| Collected material |
>>
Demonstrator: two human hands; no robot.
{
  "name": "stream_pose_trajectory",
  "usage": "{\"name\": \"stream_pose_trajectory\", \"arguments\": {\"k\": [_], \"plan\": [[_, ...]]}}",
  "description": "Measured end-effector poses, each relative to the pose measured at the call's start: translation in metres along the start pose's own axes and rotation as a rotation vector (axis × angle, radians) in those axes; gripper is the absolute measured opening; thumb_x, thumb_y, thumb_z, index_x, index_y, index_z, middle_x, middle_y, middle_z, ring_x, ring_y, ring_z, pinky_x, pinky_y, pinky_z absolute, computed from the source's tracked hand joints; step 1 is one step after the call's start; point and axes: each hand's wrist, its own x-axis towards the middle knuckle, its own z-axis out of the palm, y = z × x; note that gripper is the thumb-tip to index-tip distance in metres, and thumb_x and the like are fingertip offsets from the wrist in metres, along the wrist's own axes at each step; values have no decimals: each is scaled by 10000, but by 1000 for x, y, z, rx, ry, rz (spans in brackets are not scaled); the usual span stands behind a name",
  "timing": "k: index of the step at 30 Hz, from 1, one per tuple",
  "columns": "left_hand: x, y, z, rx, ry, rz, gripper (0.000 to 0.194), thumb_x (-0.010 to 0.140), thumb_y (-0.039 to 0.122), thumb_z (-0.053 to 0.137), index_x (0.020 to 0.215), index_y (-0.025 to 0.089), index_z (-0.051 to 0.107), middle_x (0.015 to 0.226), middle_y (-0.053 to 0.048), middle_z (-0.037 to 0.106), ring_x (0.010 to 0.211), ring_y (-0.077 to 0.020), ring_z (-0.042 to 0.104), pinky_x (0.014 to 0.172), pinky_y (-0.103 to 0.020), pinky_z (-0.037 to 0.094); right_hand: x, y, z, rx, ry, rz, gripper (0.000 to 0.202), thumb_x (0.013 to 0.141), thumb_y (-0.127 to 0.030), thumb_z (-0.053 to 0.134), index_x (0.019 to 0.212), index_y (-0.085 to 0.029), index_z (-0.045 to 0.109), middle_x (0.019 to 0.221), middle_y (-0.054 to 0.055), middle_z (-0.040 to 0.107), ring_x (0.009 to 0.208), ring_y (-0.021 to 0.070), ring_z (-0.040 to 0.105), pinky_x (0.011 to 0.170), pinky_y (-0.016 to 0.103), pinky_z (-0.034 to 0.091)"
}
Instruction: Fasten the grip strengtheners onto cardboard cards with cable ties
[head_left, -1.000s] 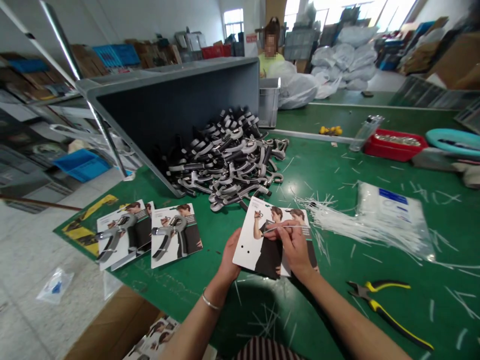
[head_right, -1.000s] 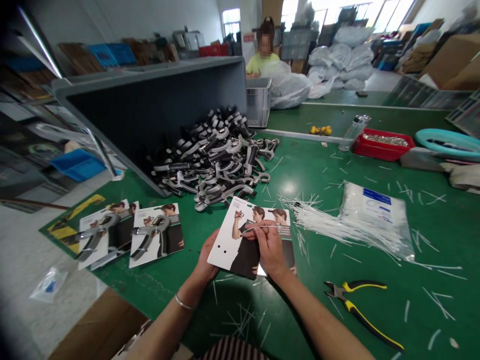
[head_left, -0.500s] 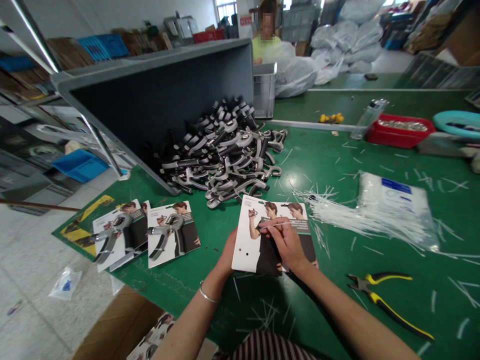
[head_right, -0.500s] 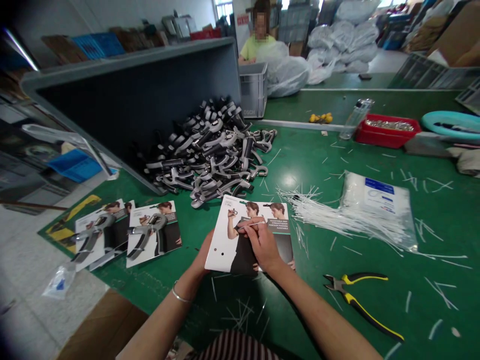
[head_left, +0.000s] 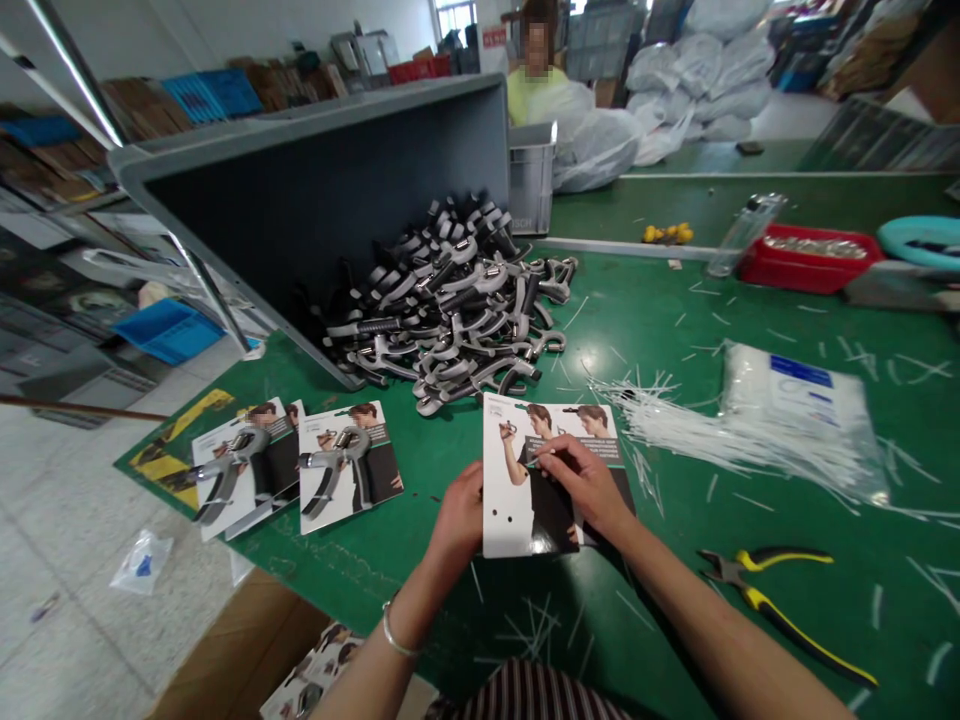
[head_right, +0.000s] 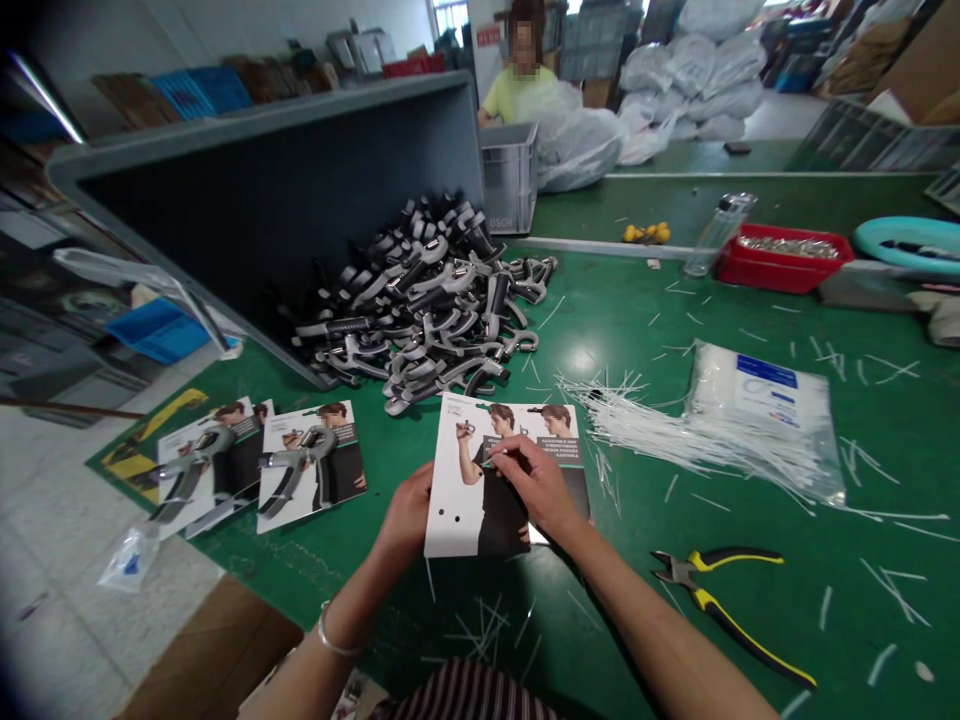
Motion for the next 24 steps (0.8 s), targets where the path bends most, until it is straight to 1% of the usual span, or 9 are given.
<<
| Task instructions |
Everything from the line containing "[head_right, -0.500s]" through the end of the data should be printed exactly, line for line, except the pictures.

| Task response |
[head_right, -0.500s] 
[head_left, +0.000s] 
[head_right, +0.000s] 
Motion for the next 24 steps (0.8 s), targets where the path bends most, until it is straight to 1% of the usual span, or 9 are given.

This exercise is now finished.